The data for Q2 2021 indicates that EU machine-tool production should reach €22 billion ($38.2 billion) in 2021, with an annual growth rate of around 9.4%. The consortium concludes that the sector’s overall outlook for 2021 and 2022 is positive, even though growth in the global machine tool industry remains influenced by various disruptive factors.

CECIMO forecasts that global machine-tool production will rise to about €68.6 billion ($78.9 billion) for 2021.

As the group noted in its Q1 report, 2020 results show a significant, -20% decline in global output of machine tools (from 75.3 billion euros to 60.1 billion euros) but the CECIMO countries were even more affected by this downturn, with a -26.0% drop to €20.2 billion ($23.3 billion.) Even so, companies represented by the CECIMO consortium maintained its top position (34.0% market share) in the global machine-tool sector.
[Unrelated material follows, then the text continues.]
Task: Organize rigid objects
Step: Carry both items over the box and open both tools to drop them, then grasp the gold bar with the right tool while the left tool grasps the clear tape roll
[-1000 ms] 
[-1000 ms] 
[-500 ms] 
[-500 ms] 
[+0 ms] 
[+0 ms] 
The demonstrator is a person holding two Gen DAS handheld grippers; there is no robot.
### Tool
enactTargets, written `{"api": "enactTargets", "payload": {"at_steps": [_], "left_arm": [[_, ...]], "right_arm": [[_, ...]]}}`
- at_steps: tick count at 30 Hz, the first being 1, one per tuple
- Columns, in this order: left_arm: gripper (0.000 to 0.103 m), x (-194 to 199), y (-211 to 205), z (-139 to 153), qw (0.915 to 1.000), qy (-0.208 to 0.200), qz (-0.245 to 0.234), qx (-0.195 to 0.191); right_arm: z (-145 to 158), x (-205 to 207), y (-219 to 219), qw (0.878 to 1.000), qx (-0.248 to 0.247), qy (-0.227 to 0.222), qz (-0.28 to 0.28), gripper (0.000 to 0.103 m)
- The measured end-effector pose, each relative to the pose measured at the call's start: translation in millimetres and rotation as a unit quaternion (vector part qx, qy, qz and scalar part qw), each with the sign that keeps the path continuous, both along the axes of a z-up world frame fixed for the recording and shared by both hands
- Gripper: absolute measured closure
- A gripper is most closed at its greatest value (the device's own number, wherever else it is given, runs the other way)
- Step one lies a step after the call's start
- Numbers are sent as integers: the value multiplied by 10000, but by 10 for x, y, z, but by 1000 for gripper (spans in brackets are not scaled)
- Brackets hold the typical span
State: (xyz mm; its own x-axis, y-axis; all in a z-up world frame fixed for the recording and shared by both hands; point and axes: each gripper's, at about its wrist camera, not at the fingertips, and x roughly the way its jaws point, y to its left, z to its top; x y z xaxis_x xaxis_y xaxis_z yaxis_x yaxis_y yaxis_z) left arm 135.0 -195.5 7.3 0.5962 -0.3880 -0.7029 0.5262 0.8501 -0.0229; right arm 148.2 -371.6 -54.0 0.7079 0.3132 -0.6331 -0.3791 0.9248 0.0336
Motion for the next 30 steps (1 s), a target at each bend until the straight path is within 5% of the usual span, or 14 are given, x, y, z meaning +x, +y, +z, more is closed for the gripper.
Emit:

EU orders for machine tools during Q1 and Q2 2021 improved significantly compared to the same period of 2020. The average domestic orders index in the first half of this year was 98% higher, while the average foreign orders index was 63.0% higher compared to the same period last year.

Based on first-half 2021 data, CECIMO countries recorded a 14% year-over-year rise in total machine-tool exports. The two highest-volume export destinations for European machine-tool builders continued to be China and the United States.

During the first half of 2021, EU machine-tool builders’ exports to China increased 4.0% the comparable period of 2020. Exports to the U.S. during that period rose approximately 21%.

CECIMO also reported that its members’ home markets increased machine-tool imports by around 8%, year over year, during the first half of 2021. Machine-tool imports from Japan decreased by -11.0%, while imports from China increased by 26.0%, compared to the first half of 2020. “Trade activity is expected to increase in the second half of the year, while CECIMO's trade balance is expected to remain strongly positive,” the group stated.

In regard to EU machine-tool demand, CECIMO referred to an Oxford Economics 2021 forecast for a total market of approximately €16.1 billion ($18.6 billion), following a forecast growth of 9.4% in 2021, 14.6% in 2022, and 6.1% in 2023 – which would return the market near to the 2019 level.

With a forecast 14.1% increase in 2021 global machine-tool consumption is expected to surpass €62 billion, and then reach the 2019 level with a 11.1% increase in 2022. All major machine-tool customer sectors show positive investment growth rates, led by the Aerospace and Motor Vehicles and Parts.

More specifically, CECIMO reported that its own recent forecasts show significant growth in total machine-tool orders is expected in the second half of 2021.

For the full year, machine-tool production is expected to grow at an annual rate of around 9.4%, to €22 billion. Noting that global machine-tool growth is predicted to be faster (+14.1%), CECIMO's share in the global machine-tool output is forecast to be around 32%.

Based on 2020 data, Germany remains the region’s foremost machine-tool exporting nation (40.4% market share), followed by Italy (17.7%) and Switzerland (11.2%.)

Notably, that the aggregate output of these three countries represents more than two thirds of the total CECIMO output.

“The latest data are reassuring, showing us that our sector is on the right path to becoming stronger and more adaptable than ever before. In that regard, the figures point out the rising confidence in our sector’s ability to recover,” according to Dr. Hans-Martin Schneeberger, president of CECIMO.

While noting that the machine-tool market continues to face potential problems – citing political uncertainty, supply chain disruptions, materials and components shortages, and rising prices, as well as the ongoing effects of the Covid-19 Delta variant – CECIMO maintained that the outlook for machine-tool builders is positive.

“The products of our machine tool builders drive other industries,” according to Marcus Burton, chairman of CECIMO’s Economic Committee. “All industries and countries will need to invest in Machine Tools to improve productivity and to support international efforts to tackle climate change.”